|
CORRESPONDENCE: Readers Respond
Education Next poll; Moving to Opportunity; Murray's challenge; measuring NCLB
Americans and Their Schools
At a televised
presidential debate in Iowa on August 19, the Democratic candidates were
asked their views on performance pay for teachers. It turns out
they’re split—two for it, one on the fence, two against it, and
a few who’d prefer to dodge the question. Your poll (“What
Americans Think about Their Schools,” features, Fall 2007) found the same kind of split among Americans
generally. But Americans are nearly 50 percent more likely to support
performance pay than oppose it. Do you hear that, candidates?
To me, the most important finding was the massive
public support for some kind of national standards and assessments—14
percentage points higher than what a recent Educational Testing Service
(ETS) poll showed. This raises an interesting question: Why aren’t
more presidential candidates coming out for national standards? It’s
clearly a popular idea. Part of the problem is the early primary season.
Iowa and New Hampshire are strong local-control states, and candidates who
need those primary votes are hesitant to talk about anything that might
challenge local values.
There are ways for candidates to provide the kind of
strong leadership America so desperately needs on this issue without
“mandating” national standards. The goal should be a vigorous national effort to raise
American standards, one that is sensitive to political realities but bold
enough to ensure results. What if a candidate pledged to work with
governors and other state leaders to raise standards from the ground up?
The federal government could provide financial support for a consortium of
states and nonprofit groups to create “model” standards and
then reward those states that set comparable standards with extra federal
funding or flexibility under No Child Left Behind.
I hope that by the time this issue is published, every
presidential candidate will have proposed a solution. Based on your poll,
Americans are way out ahead of most candidates on this issue. It’s
time for the candidates to catch up.
Roy Romer
Chairman
Strong American Schools
Too little is
known about the public’s attitudes toward education policy.
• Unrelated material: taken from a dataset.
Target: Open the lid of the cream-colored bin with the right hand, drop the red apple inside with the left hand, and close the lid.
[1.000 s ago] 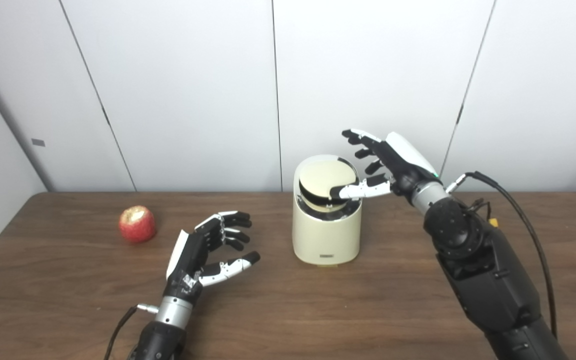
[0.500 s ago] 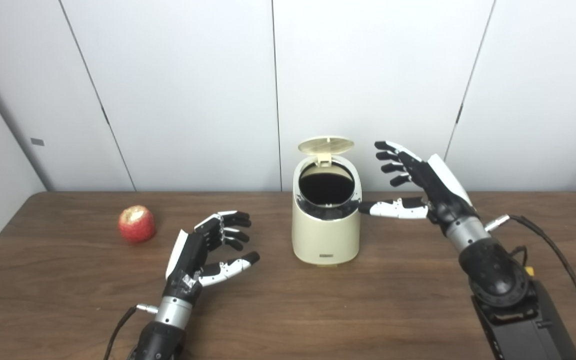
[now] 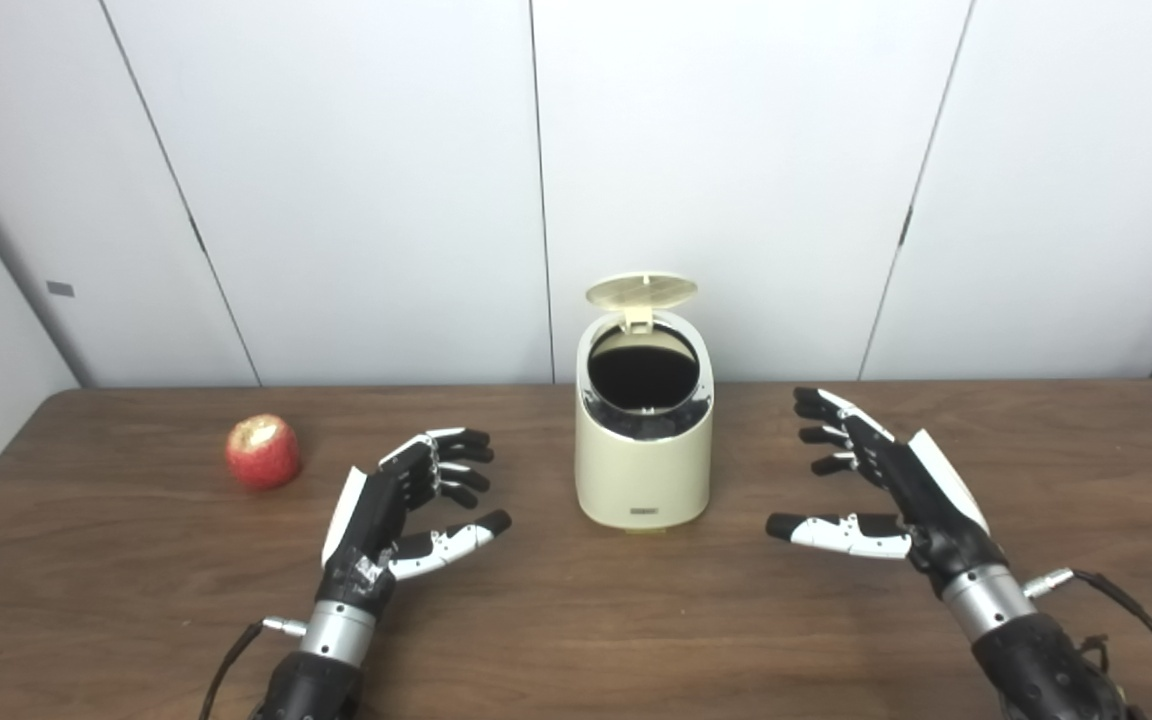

As
chairman of the Florida State Board of Education, I was struck by the
difficulty of creating public policy from public opinion. The Education Next poll
shows that public policy does not mirror public opinion. While the latter
reflects a positive view toward reform (choice, accountability), the
individuals, groups and institutions that are actively engaged (as opposed
to the public at large) are more likely to protect the status quo.
As noted in your article, Florida is the only state to
use state tests to determine students’ promotion from the 3rd grade.
The public would generally support this policy, so why is such a policy so
difficult to implement? The active minority trumps the inactive majority.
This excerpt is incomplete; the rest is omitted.